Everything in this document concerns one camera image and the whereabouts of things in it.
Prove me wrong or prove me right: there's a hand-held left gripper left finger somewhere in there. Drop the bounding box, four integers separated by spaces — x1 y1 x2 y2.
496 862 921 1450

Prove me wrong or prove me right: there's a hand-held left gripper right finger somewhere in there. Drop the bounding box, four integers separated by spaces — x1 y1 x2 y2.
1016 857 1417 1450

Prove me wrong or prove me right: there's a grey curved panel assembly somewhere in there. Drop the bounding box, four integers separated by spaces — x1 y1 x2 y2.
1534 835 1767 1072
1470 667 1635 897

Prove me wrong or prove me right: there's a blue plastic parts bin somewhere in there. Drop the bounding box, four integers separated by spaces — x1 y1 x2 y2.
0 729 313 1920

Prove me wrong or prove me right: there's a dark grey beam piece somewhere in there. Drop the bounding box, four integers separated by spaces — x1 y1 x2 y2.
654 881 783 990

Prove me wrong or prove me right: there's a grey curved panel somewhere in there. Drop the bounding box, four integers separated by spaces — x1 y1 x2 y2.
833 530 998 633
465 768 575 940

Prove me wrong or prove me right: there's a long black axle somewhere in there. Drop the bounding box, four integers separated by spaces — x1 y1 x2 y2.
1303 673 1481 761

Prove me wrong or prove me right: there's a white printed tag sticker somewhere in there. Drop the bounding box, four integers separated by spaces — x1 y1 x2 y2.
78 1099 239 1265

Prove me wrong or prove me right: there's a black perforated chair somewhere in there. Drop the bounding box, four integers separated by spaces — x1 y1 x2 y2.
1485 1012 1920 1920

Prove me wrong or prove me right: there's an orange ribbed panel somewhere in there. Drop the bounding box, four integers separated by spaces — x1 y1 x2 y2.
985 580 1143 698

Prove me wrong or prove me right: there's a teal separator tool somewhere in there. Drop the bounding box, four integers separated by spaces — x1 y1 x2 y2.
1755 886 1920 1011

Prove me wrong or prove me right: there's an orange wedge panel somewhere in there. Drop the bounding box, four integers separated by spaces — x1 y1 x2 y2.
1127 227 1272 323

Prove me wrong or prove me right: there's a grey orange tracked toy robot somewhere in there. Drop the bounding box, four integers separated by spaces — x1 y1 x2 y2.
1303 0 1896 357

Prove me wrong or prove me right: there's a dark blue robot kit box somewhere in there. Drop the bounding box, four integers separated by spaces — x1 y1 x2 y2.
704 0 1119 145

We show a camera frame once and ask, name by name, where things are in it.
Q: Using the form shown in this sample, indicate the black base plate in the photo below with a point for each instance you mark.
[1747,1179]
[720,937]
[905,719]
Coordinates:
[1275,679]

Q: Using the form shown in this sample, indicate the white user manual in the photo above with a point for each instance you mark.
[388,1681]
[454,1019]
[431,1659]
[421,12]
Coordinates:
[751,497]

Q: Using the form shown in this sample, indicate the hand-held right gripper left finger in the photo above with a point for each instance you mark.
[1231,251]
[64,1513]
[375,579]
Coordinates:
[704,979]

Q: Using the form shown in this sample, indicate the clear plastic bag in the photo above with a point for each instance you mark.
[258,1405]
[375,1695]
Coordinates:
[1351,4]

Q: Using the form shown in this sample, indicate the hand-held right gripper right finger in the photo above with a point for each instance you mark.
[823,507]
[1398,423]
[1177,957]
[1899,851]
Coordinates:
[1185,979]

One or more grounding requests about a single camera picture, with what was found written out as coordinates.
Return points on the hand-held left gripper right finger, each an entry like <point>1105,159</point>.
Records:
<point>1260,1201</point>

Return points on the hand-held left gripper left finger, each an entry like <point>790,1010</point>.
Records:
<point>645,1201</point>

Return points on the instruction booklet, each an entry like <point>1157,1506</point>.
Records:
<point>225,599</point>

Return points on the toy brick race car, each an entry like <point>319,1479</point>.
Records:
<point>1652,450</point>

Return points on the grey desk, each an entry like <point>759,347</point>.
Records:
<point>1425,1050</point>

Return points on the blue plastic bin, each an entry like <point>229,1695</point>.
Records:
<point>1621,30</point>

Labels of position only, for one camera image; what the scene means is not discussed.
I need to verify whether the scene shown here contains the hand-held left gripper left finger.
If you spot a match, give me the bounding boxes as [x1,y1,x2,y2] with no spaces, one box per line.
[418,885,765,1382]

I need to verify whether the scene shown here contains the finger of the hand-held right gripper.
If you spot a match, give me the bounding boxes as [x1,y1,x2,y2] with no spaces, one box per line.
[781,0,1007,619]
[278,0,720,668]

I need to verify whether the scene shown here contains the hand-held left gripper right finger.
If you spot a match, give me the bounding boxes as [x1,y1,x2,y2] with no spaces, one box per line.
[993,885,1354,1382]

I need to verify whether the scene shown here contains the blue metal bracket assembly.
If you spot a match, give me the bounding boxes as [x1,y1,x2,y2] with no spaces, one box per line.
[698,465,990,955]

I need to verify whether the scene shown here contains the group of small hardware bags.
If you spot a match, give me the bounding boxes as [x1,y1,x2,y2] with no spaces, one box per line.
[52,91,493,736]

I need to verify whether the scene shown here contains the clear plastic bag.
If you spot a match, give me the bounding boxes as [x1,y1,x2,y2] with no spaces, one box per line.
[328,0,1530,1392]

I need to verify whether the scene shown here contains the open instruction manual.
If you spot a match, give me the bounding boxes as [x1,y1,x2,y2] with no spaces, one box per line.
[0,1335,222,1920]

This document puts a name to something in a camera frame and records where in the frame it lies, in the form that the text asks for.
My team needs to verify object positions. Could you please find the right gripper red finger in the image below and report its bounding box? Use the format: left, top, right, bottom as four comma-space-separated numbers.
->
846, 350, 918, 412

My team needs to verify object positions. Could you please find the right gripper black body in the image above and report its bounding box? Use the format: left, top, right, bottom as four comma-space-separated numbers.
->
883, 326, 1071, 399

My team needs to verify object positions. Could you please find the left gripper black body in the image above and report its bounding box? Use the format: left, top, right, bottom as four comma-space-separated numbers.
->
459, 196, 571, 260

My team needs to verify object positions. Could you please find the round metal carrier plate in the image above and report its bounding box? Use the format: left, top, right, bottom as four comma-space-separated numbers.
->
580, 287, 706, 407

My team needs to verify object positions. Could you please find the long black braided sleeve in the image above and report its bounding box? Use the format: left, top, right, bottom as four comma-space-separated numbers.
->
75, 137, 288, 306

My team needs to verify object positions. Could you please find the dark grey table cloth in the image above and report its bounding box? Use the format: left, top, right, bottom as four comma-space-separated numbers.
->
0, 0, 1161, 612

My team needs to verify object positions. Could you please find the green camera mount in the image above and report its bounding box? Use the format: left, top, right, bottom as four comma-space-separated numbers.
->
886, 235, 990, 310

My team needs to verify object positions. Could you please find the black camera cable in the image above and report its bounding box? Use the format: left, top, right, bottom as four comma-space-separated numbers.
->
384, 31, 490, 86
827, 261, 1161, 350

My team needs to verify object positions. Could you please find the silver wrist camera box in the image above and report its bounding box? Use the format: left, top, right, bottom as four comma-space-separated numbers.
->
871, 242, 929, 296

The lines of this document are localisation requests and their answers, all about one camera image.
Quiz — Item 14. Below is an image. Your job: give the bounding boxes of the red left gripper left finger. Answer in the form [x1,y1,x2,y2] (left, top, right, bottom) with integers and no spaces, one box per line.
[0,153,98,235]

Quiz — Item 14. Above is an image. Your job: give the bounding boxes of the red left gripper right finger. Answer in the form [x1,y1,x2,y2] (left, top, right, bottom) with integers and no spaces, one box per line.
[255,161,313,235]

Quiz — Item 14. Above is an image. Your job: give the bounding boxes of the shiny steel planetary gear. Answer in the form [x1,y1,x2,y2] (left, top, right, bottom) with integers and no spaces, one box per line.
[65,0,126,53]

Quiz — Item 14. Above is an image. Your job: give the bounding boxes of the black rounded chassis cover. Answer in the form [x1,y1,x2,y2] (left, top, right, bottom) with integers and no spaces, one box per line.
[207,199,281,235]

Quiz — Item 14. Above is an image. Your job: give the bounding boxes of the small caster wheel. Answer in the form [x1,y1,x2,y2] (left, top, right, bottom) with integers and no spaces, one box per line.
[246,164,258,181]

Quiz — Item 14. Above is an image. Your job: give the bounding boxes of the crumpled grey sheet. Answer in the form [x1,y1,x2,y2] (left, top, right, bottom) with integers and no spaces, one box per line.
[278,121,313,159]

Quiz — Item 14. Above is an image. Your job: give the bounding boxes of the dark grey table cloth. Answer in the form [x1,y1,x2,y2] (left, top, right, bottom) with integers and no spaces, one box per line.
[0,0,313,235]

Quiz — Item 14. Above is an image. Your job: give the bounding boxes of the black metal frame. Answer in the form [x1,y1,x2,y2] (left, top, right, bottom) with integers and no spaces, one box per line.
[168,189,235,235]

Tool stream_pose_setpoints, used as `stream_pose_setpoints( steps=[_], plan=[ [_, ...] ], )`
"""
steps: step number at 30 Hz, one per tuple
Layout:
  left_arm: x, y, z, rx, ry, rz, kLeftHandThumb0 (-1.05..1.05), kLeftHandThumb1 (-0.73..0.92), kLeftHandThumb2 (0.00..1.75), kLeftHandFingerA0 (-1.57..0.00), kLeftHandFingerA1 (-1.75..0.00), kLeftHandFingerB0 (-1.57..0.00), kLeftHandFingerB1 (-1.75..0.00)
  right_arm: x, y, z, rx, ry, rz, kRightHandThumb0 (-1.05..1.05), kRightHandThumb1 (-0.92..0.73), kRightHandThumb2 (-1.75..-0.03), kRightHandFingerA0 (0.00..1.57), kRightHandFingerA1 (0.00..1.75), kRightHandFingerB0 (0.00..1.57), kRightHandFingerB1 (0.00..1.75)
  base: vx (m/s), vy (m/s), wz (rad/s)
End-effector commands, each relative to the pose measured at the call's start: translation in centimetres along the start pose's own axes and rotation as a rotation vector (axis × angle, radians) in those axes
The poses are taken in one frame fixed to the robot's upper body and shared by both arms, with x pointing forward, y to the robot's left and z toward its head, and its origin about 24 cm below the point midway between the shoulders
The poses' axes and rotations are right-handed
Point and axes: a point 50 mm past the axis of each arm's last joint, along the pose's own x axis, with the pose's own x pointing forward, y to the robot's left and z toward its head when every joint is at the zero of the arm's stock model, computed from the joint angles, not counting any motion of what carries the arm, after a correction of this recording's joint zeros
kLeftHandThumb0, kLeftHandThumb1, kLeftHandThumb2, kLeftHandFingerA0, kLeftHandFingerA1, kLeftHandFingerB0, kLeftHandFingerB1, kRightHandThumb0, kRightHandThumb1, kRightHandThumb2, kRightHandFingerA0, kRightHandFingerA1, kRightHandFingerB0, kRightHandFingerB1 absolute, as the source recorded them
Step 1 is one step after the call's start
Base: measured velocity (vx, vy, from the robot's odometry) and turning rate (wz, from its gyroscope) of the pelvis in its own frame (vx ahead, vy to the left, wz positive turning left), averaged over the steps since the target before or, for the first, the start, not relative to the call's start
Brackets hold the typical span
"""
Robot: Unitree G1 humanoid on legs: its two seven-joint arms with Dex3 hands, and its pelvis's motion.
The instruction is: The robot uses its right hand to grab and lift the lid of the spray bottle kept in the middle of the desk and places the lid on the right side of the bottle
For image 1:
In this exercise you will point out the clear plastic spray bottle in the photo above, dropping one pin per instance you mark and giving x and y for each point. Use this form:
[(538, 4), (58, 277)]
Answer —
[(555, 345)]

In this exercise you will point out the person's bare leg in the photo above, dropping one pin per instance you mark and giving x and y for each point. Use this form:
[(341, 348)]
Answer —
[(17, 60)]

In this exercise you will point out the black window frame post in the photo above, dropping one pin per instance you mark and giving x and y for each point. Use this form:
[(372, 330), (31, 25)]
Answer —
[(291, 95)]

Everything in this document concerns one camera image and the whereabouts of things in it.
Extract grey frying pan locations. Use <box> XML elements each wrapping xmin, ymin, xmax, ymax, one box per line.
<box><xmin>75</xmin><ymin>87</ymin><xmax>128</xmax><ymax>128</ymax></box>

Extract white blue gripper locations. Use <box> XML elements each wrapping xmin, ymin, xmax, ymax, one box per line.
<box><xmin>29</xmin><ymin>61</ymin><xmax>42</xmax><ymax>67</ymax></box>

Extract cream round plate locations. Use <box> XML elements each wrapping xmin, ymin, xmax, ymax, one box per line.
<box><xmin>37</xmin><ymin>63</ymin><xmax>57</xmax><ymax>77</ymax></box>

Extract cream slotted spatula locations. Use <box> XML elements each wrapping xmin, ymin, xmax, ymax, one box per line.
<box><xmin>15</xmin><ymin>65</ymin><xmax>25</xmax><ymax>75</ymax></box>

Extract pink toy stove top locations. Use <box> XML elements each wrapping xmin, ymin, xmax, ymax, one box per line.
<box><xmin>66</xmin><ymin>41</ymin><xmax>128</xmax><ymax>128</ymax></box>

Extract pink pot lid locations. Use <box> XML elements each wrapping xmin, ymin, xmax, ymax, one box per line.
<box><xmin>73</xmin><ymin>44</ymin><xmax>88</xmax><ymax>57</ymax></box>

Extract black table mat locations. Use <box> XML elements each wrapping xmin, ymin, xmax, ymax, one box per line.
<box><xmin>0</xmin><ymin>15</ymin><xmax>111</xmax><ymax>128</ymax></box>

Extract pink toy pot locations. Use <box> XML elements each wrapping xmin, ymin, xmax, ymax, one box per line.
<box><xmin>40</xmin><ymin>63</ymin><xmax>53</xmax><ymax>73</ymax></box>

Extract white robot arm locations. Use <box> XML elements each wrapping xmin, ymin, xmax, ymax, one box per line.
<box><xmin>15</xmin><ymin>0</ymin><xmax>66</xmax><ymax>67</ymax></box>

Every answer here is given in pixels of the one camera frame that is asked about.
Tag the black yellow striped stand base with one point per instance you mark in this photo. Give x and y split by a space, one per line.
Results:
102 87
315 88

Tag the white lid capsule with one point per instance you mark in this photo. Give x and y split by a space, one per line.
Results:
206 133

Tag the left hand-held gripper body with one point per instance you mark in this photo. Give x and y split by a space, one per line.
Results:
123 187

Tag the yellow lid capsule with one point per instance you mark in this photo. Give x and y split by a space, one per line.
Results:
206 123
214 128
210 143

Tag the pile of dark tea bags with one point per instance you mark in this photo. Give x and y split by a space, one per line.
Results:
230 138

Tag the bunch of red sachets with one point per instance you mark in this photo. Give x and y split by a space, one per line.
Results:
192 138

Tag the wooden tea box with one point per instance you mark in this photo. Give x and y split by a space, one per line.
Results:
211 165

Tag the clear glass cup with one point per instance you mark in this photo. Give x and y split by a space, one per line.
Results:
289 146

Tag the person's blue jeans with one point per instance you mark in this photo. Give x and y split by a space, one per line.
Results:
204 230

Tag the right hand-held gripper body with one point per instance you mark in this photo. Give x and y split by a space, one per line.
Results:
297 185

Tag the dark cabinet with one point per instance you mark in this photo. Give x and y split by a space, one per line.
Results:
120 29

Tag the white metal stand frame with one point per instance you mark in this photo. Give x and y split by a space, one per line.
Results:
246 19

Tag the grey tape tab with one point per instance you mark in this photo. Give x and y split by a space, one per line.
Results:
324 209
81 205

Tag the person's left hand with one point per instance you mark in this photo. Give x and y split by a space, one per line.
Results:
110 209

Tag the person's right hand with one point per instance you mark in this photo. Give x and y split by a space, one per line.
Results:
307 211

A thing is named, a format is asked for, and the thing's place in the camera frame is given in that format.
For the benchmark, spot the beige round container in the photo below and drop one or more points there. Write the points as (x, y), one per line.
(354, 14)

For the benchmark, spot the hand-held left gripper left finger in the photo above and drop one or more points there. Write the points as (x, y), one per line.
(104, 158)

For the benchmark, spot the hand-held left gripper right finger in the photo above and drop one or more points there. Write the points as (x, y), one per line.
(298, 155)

==*==

Work request: Go to the line in the material above that contains "Return points on the hand-held left gripper left" and copy exactly from there through the line that contains "hand-held right gripper.", stopping after it.

Exercise response:
Return points on the hand-held left gripper left finger, each an entry like <point>790,1010</point>.
Records:
<point>645,1201</point>

Return points on the instruction booklet, each an entry like <point>1157,1506</point>.
Records:
<point>225,599</point>

Return points on the toy brick race car, each an entry like <point>319,1479</point>.
Records:
<point>1652,450</point>

Return points on the grey desk, each an entry like <point>759,347</point>.
Records:
<point>1425,1050</point>

Return points on the blue plastic bin, each an entry like <point>229,1695</point>.
Records:
<point>1621,30</point>

Labels of position only, for one camera image; what the scene means is not discussed.
I need to verify whether the scene shown here contains the hand-held left gripper left finger.
If you spot a match, give me the bounding boxes as [x1,y1,x2,y2] with no spaces, one box per line.
[418,885,765,1382]

I need to verify whether the scene shown here contains the finger of the hand-held right gripper.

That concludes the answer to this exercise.